● TASK TO CARRY OUT
Reproduce the records below exactly, but only between the lines holding "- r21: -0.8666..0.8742" and "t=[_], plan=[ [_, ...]", inclusive.

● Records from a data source
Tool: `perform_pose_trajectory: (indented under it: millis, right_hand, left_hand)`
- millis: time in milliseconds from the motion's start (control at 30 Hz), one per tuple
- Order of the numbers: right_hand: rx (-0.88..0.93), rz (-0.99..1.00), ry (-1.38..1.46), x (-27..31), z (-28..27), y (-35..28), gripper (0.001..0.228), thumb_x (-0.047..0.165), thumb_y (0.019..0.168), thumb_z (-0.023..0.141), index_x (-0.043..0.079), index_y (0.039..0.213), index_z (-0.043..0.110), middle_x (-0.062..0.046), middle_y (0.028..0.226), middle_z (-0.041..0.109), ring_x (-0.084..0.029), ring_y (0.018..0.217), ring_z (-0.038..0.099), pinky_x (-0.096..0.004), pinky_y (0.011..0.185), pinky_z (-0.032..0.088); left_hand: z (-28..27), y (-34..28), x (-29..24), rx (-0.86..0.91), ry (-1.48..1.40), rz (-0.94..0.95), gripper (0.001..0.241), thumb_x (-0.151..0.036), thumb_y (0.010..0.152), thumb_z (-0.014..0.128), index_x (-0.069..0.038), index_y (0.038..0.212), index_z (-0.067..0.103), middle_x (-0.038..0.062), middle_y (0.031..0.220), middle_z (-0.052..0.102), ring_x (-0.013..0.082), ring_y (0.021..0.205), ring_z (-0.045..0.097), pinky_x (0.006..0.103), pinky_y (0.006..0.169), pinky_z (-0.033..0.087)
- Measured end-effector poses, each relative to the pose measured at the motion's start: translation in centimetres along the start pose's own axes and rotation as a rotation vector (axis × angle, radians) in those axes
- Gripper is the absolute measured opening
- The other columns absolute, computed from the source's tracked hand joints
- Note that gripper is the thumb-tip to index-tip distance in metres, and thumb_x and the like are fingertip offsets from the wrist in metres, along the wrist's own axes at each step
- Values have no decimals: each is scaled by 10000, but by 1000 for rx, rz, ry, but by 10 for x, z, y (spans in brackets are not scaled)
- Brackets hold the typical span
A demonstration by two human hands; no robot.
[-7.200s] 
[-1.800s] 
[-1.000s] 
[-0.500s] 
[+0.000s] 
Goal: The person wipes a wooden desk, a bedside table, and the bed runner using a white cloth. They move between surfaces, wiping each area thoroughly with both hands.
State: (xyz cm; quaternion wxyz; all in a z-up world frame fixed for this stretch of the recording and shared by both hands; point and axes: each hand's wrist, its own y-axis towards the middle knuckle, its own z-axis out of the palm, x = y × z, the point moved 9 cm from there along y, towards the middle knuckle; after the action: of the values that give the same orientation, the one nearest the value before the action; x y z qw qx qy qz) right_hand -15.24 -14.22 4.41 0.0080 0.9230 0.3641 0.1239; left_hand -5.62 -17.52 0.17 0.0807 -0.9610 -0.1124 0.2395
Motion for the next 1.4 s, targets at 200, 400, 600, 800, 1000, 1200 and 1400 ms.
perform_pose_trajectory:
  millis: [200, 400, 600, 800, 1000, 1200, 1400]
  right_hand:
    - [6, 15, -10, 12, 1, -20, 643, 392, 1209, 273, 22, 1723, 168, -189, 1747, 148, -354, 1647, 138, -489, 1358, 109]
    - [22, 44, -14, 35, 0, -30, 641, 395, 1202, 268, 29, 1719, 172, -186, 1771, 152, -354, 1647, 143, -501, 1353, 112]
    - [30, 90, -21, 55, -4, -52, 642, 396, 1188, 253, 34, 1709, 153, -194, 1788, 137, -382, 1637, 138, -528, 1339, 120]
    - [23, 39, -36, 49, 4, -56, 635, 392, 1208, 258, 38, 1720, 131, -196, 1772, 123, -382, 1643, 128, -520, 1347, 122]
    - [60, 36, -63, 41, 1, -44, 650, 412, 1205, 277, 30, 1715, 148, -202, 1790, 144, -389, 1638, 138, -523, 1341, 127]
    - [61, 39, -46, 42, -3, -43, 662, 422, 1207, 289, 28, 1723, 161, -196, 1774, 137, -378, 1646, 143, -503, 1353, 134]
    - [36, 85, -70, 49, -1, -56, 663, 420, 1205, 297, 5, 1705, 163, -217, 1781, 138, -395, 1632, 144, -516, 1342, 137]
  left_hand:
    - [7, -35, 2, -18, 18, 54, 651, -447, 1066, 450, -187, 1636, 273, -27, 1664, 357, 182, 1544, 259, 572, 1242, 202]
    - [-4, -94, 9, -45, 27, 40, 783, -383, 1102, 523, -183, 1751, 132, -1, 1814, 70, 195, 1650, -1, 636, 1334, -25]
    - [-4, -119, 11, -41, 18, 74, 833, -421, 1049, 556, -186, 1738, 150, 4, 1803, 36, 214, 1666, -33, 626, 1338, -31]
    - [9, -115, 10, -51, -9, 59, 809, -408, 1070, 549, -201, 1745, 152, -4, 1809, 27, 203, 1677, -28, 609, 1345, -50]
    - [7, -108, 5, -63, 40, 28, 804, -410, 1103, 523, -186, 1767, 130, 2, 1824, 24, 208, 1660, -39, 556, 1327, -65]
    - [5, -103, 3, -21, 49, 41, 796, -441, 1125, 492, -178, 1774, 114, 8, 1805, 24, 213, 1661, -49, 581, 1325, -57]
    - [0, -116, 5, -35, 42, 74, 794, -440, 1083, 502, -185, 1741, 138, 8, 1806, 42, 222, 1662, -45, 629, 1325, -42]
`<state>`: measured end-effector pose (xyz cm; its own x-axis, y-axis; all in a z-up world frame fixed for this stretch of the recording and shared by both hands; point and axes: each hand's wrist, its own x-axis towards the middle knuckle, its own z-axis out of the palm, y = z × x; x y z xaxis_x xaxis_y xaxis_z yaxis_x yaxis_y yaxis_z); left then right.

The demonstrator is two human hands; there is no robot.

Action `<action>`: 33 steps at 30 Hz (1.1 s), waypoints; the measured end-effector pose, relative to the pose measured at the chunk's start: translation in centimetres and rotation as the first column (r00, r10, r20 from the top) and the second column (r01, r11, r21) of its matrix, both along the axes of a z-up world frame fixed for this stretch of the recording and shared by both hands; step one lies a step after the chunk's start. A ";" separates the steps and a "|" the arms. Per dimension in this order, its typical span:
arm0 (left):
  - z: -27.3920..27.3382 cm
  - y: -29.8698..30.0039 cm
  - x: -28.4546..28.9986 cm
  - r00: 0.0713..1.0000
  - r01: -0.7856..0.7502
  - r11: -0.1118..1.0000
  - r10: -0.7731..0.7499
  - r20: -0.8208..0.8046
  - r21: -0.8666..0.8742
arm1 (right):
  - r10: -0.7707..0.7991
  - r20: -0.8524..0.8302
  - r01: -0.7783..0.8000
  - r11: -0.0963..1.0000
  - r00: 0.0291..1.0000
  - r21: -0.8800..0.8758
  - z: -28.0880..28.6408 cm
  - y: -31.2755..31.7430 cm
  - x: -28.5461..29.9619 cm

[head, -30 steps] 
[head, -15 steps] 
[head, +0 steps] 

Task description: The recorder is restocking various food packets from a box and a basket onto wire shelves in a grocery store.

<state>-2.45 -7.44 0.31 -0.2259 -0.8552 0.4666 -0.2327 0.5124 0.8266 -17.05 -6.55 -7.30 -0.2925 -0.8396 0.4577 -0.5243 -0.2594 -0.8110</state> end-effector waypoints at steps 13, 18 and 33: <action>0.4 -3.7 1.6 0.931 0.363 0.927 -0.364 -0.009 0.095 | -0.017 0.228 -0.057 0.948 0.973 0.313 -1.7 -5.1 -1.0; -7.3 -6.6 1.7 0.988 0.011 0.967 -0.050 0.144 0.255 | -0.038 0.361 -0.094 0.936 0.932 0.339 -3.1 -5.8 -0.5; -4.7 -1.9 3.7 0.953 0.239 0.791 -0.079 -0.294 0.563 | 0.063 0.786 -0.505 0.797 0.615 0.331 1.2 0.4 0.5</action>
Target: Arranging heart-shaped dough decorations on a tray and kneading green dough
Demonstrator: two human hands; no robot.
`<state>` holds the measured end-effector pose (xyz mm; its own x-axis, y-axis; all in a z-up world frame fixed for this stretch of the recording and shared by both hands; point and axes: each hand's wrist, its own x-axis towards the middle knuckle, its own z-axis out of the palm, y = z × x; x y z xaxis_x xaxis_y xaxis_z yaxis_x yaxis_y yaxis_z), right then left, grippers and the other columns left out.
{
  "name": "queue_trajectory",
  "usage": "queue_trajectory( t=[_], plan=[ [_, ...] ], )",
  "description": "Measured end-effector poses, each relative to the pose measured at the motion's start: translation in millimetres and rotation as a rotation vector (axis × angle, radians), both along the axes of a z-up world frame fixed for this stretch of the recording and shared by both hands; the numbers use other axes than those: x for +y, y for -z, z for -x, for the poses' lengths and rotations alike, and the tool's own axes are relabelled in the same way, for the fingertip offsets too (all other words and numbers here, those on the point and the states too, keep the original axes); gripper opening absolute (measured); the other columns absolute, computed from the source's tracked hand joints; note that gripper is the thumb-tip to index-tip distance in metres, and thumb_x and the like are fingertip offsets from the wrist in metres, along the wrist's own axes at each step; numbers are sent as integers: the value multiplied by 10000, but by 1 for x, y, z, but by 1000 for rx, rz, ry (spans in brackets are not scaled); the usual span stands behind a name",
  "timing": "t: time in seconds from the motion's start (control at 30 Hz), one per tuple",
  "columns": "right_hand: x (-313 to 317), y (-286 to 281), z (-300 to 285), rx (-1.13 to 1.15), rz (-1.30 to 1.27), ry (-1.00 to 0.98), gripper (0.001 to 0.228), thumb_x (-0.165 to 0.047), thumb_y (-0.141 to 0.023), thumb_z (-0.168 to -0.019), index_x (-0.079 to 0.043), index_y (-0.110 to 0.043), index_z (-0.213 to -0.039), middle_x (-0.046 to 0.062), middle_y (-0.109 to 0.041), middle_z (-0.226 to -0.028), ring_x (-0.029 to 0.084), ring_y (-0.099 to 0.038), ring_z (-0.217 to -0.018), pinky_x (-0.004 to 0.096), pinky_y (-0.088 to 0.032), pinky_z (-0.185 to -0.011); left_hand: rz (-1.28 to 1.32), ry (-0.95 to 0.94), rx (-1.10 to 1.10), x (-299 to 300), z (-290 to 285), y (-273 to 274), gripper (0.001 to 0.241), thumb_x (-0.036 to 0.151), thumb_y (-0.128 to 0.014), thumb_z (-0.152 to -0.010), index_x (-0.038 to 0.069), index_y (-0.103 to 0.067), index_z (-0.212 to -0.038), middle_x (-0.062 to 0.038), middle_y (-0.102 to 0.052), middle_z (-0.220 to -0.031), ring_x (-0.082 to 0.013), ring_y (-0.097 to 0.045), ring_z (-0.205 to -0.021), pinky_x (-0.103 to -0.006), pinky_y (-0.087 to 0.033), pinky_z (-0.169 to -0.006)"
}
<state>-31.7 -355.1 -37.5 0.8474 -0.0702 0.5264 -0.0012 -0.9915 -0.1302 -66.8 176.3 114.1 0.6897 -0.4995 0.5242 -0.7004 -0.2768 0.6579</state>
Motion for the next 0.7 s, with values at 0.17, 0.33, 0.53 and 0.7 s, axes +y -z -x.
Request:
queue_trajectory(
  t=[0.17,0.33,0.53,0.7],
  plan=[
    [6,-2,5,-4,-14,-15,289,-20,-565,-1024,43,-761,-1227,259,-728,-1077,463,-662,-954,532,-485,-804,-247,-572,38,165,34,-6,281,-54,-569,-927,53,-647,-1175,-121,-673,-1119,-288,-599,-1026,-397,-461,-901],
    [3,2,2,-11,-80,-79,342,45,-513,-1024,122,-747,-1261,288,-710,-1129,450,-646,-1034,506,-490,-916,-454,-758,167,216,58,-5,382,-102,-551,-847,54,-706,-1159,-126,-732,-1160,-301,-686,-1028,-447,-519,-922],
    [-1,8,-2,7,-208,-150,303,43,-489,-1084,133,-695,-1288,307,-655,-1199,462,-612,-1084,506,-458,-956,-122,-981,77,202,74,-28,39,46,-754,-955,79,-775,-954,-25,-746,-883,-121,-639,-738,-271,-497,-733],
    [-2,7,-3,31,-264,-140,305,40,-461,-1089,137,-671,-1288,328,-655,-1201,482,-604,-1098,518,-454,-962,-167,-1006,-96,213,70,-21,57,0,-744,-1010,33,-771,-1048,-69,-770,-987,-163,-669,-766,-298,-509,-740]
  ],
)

● SOLVED PROBLEM
  - r21: -0.8666..0.8742
arm1 (right):
  - r10: -0.7707..0.7991
  - r20: -0.8524..0.8302
  - r01: -0.7783..0.8000
  - r11: -0.0963..1.0000
  - r00: 0.0291..1.0000
  - r21: -0.8800..0.8758
  - z: -28.0880..28.6408 cm
  - y: -31.2755..31.7430 cm
  - x: -28.5461..29.9619 cm

[head, -30 steps] 
[head, -15 steps] 
[head, +0 steps] 

Task description: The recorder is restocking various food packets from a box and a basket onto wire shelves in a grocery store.

<state>-2.45 -7.44 0.31 -0.2259 -0.8552 0.4666 -0.2327 0.5124 0.8266 -17.05 -6.55 -7.30 -0.2925 -0.8396 0.4577 -0.5243 -0.2594 -0.8110</state> end-effector waypoints at steps 13, 18 and 33: <action>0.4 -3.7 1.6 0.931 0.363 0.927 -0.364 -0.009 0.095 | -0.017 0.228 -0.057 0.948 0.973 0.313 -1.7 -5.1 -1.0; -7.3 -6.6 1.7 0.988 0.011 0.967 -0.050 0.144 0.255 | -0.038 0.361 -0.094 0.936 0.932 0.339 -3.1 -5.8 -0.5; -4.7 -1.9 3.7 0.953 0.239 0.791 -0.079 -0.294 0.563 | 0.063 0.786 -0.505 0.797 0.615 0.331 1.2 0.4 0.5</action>
Target: Arranging heart-shaped dough decorations on a tray and kneading green dough
Demonstrator: two human hands; no robot.
`<state>` holds the measured end-effector pose (xyz mm; its own x-axis, y-axis; all in a z-up world frame fixed for this stretch of the recording and shared by both hands; point and axes: each hand's wrist, its own x-axis towards the middle knuckle, its own z-axis out of the palm, y = z × x; x y z xaxis_x xaxis_y xaxis_z yaxis_x yaxis_y yaxis_z), right then left, grippers and the other columns left out.
{
  "name": "queue_trajectory",
  "usage": "queue_trajectory( t=[_], plan=[ [_, ...] ], )",

The reply to this exercise is complete.